Overall, the piece drags at parts, soars in others. The opening tracks set a good pace, but once the guest vocalists step onto stage, the feel is off. By The Rake’s Song, Colin is back in true form, voicing a dastardly lecher, backed by thunderous percussion. Annan Water is another standout, a sorrowful ode to a fast river with steady acoustic strums.

The Decemberists are one of the most original and talented bands out there. I’m not going to dock them for experimenting. As long as they stay fresh, and authentically old-fashioned, I’m a fan.

Brief, Wondrous Novel

April 3, 2009 – 12:19 pm

I recently watched an interview with Junot Diaz on Slate. He was congenial, if a bit shy and smiled a lot - his shaved head and neat little goatee almost gleaming under the studio lights - this smooth earthy brown cocoa and coffee skin.
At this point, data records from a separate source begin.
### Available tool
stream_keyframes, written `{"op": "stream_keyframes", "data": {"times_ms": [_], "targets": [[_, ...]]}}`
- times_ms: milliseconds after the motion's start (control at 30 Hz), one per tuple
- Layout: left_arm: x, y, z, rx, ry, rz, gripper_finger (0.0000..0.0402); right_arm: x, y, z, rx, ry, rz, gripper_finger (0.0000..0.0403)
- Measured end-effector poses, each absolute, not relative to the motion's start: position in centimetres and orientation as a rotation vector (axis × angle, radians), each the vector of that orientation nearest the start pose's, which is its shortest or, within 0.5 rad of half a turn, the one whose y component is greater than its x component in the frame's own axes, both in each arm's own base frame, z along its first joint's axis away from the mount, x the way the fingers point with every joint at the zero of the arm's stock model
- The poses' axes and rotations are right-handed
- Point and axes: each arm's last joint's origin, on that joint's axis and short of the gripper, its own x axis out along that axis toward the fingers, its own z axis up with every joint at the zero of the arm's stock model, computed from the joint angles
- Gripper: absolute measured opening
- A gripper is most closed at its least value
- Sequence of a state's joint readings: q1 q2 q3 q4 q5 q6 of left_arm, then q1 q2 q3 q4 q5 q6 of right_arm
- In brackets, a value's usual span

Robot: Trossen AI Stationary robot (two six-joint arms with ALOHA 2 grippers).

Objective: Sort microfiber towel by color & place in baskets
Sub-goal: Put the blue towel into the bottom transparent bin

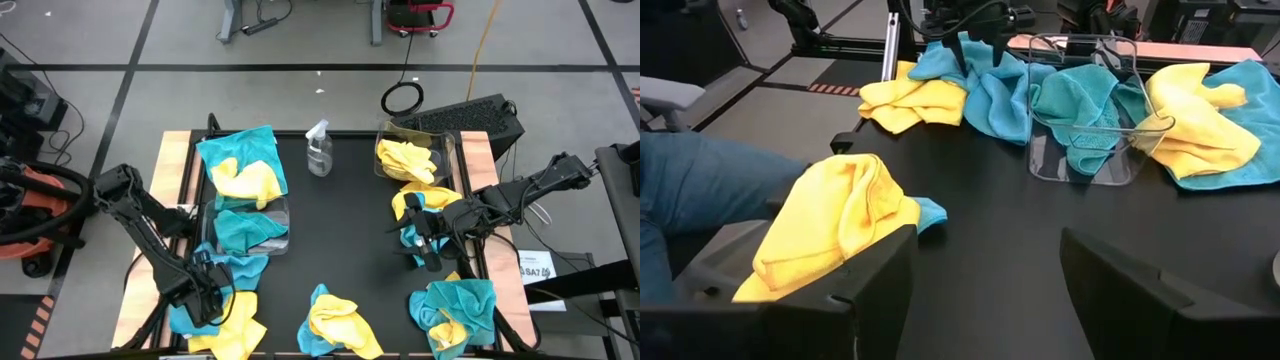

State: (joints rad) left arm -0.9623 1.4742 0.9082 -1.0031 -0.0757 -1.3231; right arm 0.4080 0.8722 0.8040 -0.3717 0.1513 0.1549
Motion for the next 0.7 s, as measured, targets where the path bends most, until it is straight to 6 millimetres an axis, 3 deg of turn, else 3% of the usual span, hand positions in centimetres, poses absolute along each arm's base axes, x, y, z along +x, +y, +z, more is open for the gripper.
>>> {"op": "stream_keyframes", "data": {"times_ms": [133,367,433,533,700], "targets": [[13.5,-19.1,18.8,-0.268,1.494,0.302,0.0208,17.2,7.0,30.8,0.021,0.441,0.221,0.0240],[13.3,-19.4,18.8,-0.323,1.604,0.254,0.0070,17.2,7.0,30.8,0.033,0.442,0.218,0.0240],[13.3,-19.7,19.0,-0.338,1.608,0.230,0.0053,17.2,7.0,30.8,0.039,0.443,0.216,0.0240],[13.5,-20.1,19.6,-0.347,1.582,0.210,0.0061,17.3,7.0,30.7,0.042,0.446,0.212,0.0240],[13.6,-20.5,20.4,-0.345,1.555,0.199,0.0138,17.9,7.2,30.2,0.035,0.474,0.207,0.0240]]}}
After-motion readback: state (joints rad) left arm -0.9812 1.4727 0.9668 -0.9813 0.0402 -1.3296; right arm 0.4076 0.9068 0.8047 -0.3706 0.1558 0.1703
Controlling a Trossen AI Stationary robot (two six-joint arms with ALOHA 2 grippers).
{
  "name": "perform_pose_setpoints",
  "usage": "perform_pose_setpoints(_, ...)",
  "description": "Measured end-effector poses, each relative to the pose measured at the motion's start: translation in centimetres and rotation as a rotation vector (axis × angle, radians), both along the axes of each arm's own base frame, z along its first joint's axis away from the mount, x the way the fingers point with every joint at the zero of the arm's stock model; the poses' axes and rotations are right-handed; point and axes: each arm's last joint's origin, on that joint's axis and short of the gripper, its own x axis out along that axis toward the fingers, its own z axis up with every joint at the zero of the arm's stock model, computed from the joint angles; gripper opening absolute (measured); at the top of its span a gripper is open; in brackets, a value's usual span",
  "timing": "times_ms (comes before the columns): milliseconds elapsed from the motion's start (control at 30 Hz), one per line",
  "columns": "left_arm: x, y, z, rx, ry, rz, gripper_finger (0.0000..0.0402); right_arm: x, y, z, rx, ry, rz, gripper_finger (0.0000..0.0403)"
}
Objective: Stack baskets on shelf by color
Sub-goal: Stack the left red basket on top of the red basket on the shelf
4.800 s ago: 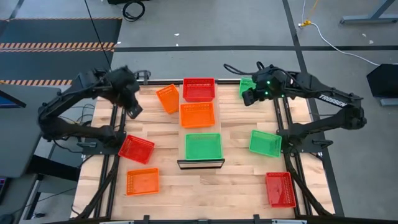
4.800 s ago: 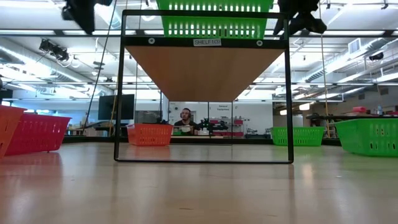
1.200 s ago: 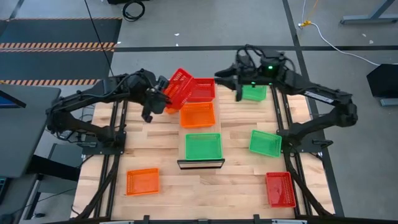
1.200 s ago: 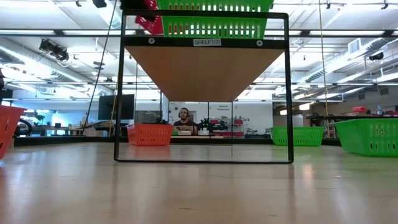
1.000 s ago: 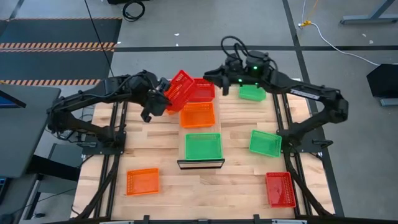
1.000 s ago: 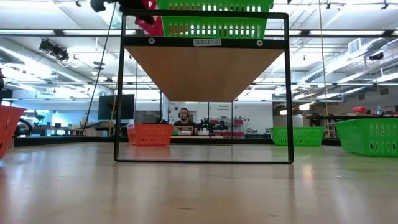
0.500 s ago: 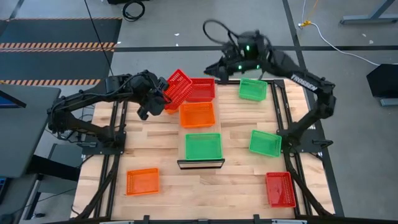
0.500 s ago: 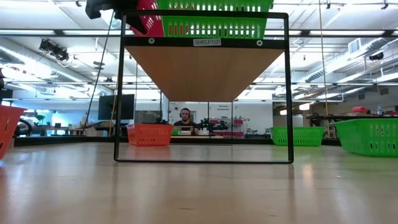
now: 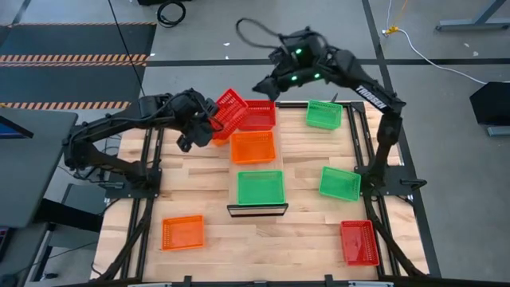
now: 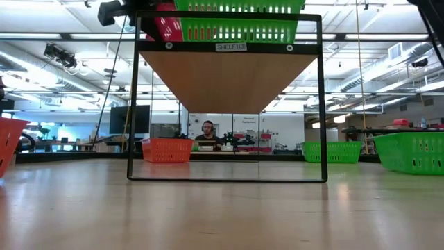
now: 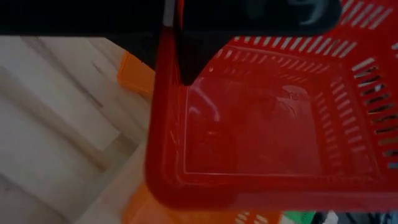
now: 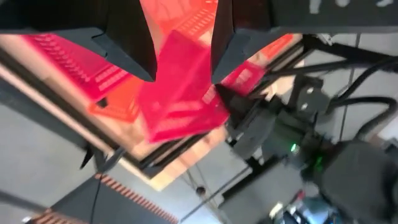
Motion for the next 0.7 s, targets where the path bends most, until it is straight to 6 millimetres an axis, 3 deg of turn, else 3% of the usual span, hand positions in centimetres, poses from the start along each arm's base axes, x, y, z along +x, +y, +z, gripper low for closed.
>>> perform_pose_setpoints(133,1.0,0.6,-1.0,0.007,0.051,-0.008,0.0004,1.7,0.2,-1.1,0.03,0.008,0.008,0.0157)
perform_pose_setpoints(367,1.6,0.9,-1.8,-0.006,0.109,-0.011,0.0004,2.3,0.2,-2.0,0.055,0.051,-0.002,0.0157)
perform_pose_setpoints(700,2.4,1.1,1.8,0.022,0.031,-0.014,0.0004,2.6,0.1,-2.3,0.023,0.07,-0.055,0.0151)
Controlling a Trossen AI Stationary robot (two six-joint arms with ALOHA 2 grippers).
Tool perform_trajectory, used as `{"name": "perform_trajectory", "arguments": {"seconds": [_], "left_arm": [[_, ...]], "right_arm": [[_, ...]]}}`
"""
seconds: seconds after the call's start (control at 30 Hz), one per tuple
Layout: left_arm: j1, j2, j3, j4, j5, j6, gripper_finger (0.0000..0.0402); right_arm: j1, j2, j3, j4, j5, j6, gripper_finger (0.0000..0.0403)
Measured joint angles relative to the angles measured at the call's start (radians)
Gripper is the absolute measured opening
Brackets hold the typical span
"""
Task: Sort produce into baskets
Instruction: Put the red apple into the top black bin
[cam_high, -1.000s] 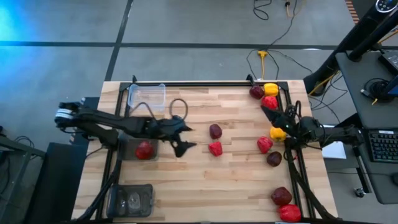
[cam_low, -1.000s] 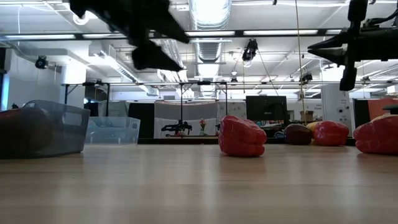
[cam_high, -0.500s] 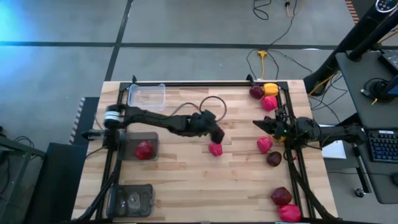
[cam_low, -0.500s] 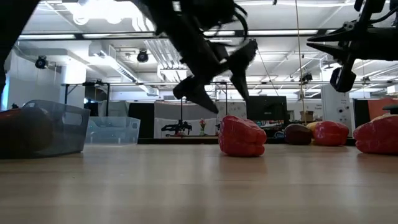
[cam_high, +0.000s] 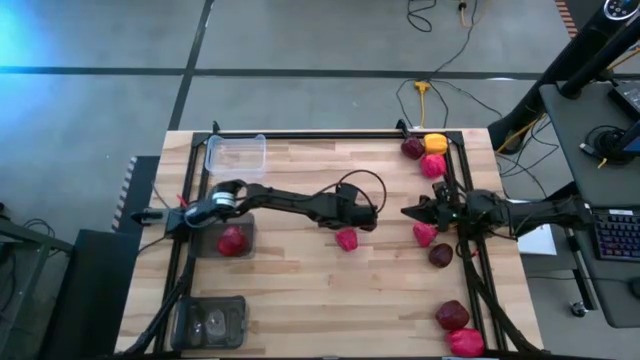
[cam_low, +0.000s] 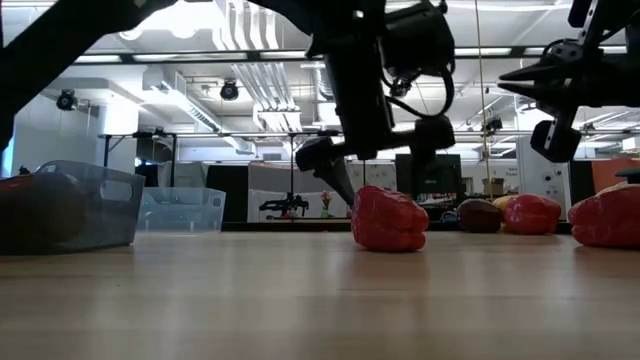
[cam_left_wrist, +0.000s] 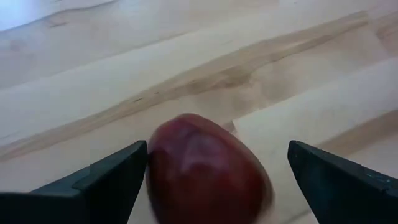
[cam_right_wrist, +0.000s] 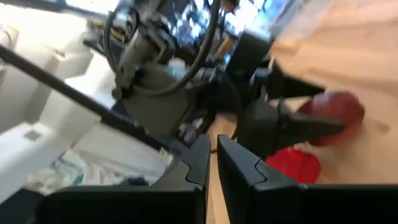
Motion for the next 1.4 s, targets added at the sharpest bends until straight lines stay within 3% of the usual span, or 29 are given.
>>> {"name": "perform_trajectory", "arguments": {"seconds": [0.27, 0.43, 0.6, 0.73, 0.93, 1.23, 1.4], "left_arm": [[0.0, 0.028, -0.004, -0.032, 0.065, -0.002, 0.034], [-0.003, 0.021, -0.013, -0.121, 0.087, -0.009, 0.032], [0.0, 0.019, -0.021, -0.148, 0.22, 0.056, 0.0322], [0.012, 0.019, -0.022, -0.174, 0.267, 0.127, 0.0315], [0.036, 0.0, -0.022, -0.197, 0.249, 0.264, 0.0239], [0.03, -0.228, -0.025, -0.27, 0.138, 0.609, 0.023], [0.015, -0.409, -0.139, -0.436, 0.196, 0.658, 0.023]], "right_arm": [[0.0, 0.022, 0.0, -0.069, -0.153, 0.008, 0.0022], [0.0, 0.024, 0.0, -0.101, -0.157, -0.047, 0.0022], [0.0, 0.024, 0.0, -0.102, -0.153, -0.103, 0.0022], [0.0, 0.024, 0.0, -0.118, -0.151, -0.125, 0.0022], [0.0, 0.026, 0.0, -0.165, -0.142, -0.118, 0.0022], [0.0, 0.031, 0.0, -0.18, -0.015, -0.08, 0.0022], [0.0, 0.042, 0.0, -0.169, 0.128, -0.077, 0.0022]]}}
He almost seemed like too much of a nice guy to have written Brief Wondrous Life.

He read from his book, a chapter way down the line where Oscar’s inevitable fate is meted out - a vignette of thick-necked gangsters and tense car rides out to the cane fields. A scene more at home in a Grand Theft Auto mission than a literary upstart.

Looking back on it though - those brief moments of clichéd violence fit neatly with this complex tale of a Dominican family and the “curse” that’s plagued three generations.

But before we get there we start with Oscar himself: overweight, nerdy, one of those stereotyped characters that patronize comic cons, live action role playing, collect Warhammer miniatures and Dungeons and Dragons tomes. There are a few hilarious episodes with Oscar, his “cool” roommate Yunior (the narrator) and his misadventures with the finer sex.

But the majority of the novel is dedicated to the story of Oscar’s mother. As a girl she is orphaned following the torture and imprisonment of her father (and subsequent insanity of her grieving mother) by the insatiably sadistic Dark Lord and Dictator of the Dominican Republic - El Jeffe - Trujillo. The tyrant casts a long shadow across the entire book, and all three generations feel his vengeful and petty wrath in myriad ways.

Diaz’s brilliance is how he reveals this history of Hispaniola through the language and verbiage of 1980s nerd culture - comic books, fantasy novels (especially Tolkien), and role playing games.

By painting Trujillo as Sauron and his chief goons and torturers as Nazgul, Diaz has given the entire sad history of D.R a sort of narrative lightness, a sense of destiny, and all the bloodshed and repression becomes part of a mythical narrative infused with the spirit of the people.

This presents a rather interesting reading experience. I was more versed in the lexicon of the Dungeon Master’s Guide and the Silmarillion than the colloquial Spanish slang littered throughout the narrative. Other readers probably have the opposite background. It created a somewhat lopsided and unique experience. But it does illustrate how literature and narrative is an interactive art form - the author may transcribe his thoughts into text but the reader must take it in and translate.

Diaz is a wonderful and inventive writer. This is his first published novel and a few of his tricks and trendy techniques felt a little gimmicky and pretentious. But this was a fascinating and engaging novel, and a fast read as well. Well deserving of the Pulitzer last year.